2. Erkrankungen der internistischen und psychiatrischen Fachbereiche waren führend. Schwerpunkterkrankungen waren koronare Herzkrankheit, (arterieller) Hypertonus und Diabetes mellitus, im psychiatrischen Bereich Abhängigkeitserkrankungen und Depression, bei den Frauen zusätzlich Angst- und Panikstörungen. Bezogen auf alle Erkrankungen zeigten sich unterschiedliche Gewichtungen in der Bewertung für die Haftfähigkeit. In den externen Gutachten wurde die Haft häufig als krankheitsverschlechternder Stress gewertet, das JVK orientierte sich an den medizinisch-vollzuglichen Versorgungs- und Sicherheitsaspekten.
3. Das Untersuchungskollektiv hatte einen deutlich höheren Altersdurchschnitt, war häufiger verheiratet, hatte einen geringeren Ausländeranteil und eine andere Deliktverteilung als das Vergleichskollektiv.

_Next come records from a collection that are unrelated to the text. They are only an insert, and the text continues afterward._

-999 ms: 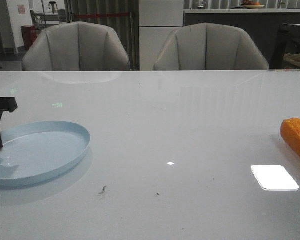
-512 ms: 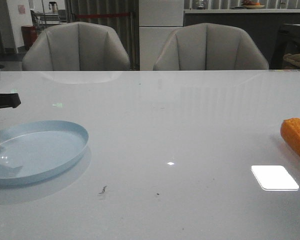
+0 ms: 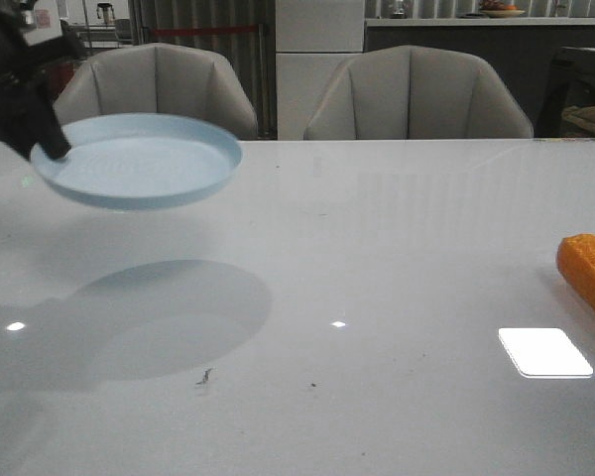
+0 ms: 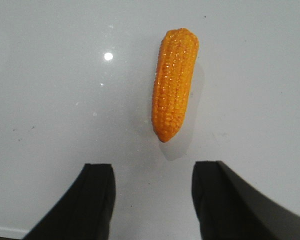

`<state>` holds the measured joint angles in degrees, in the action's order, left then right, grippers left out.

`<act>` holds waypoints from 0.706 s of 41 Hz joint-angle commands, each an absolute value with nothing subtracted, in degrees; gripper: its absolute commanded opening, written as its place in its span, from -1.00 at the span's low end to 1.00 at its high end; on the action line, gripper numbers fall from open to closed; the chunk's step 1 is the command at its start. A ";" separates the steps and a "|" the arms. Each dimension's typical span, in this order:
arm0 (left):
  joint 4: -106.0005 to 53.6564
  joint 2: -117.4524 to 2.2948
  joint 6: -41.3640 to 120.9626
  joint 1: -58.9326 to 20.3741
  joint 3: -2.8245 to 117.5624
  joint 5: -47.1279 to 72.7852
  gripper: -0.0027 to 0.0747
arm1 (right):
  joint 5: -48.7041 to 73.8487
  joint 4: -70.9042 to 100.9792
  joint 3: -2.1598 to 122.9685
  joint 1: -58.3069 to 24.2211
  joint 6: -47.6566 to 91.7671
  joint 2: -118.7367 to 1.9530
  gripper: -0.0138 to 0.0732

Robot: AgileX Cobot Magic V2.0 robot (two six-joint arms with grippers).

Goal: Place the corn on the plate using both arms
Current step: 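Lift the plate and carry it toward the table center, lower it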

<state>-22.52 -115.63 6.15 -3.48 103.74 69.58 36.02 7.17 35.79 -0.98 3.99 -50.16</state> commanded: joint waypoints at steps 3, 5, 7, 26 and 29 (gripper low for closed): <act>-27.21 -112.57 6.28 -7.99 109.40 72.29 -0.71 | 33.06 7.51 37.96 -1.03 4.06 -49.97 0.37; -27.21 -112.57 6.28 -10.02 109.84 72.29 -0.71 | 33.06 7.51 37.96 -1.03 4.06 -49.97 0.37; -27.21 -112.57 6.28 -11.44 109.84 72.09 -0.71 | 33.06 7.51 37.96 -1.03 4.06 -49.97 0.37; -17.58 -119.75 3.69 -25.84 109.84 71.99 -0.71 | 33.06 7.51 37.96 -1.03 4.06 -49.97 0.37; -14.99 -120.97 3.69 -26.95 109.84 72.12 -0.71 | 33.23 7.51 37.96 -1.03 4.06 -49.97 0.37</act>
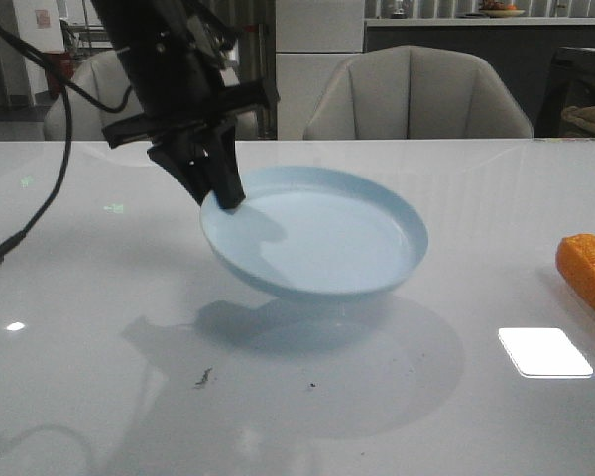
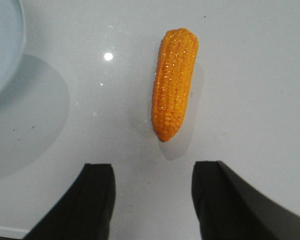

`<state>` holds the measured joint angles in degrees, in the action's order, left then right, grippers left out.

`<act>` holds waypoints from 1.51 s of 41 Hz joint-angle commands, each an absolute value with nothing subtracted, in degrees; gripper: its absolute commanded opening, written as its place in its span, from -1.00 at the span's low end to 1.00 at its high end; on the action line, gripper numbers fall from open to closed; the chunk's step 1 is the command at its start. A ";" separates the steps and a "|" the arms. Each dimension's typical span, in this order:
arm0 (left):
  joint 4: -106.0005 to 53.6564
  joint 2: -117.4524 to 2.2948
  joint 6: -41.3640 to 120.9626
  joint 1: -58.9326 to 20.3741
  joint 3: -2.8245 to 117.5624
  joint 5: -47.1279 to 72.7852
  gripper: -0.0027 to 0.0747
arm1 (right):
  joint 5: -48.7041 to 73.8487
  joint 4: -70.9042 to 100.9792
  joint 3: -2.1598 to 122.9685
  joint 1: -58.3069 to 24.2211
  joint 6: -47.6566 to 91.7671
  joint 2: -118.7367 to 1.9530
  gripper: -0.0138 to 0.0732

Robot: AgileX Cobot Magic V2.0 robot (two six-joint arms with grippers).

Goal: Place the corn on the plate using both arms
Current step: 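Lift the plate and carry it toward the table center, lower it, then open the left gripper and raise it away from the plate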

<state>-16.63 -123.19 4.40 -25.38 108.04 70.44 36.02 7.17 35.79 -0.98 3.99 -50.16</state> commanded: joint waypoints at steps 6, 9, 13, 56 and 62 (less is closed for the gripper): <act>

Diese Ergebnisse mögen als sekundäre Faktoren in die Motivation zur Prüfung der eigenen Haftfähigkeit mit eingeflossen sein.
4. Eine Definition der Haftfähigkeit, die bereits eine „Negativdefinition“ im § 455 StPO hat, ist im Sinne einer „Positivliste“ nicht möglich. Die Haftfähigkeit ist abhängig von den vollzuglichen Gegebenheiten, der Schwere der Erkrankung und des Einflusses der Haftsituation auf den Verlauf der Erkrankung sowie von der Länge der geplanten Haftdauer. Die Haftfähigkeit differiert somit von Anstalt zu Anstalt. Krankheiten, die „per se“ haftunfähig machen, gibt es kaum; wenige psychiatrische und neurologische Erkrankungen, die zu mangelnder Einsichtsfähigkeit in den Zweck der Haft führen fallen darunter. Es gibt keine „somatischen“ Erkrankungen, die als alleiniger Faktor für Haftunfähigkeit sprechen.
5. Als Konsequenz für die Praxis empfiehlt sich, externen Gutachtern ausreichende Informationen über die medizinischen Möglichkeiten im Strafvollzug zur Verfügung zu stellen, ebenso eine dem juristischen Laien verständliche Erläuterung der entsprechenden Gesetzestexte. Erfolgt keine Anpassung der medizinischen Versorgungsmöglichkeiten für Frauen an die der Männer, werden weiterhin zahlreiche Frauen haftunfähig sein.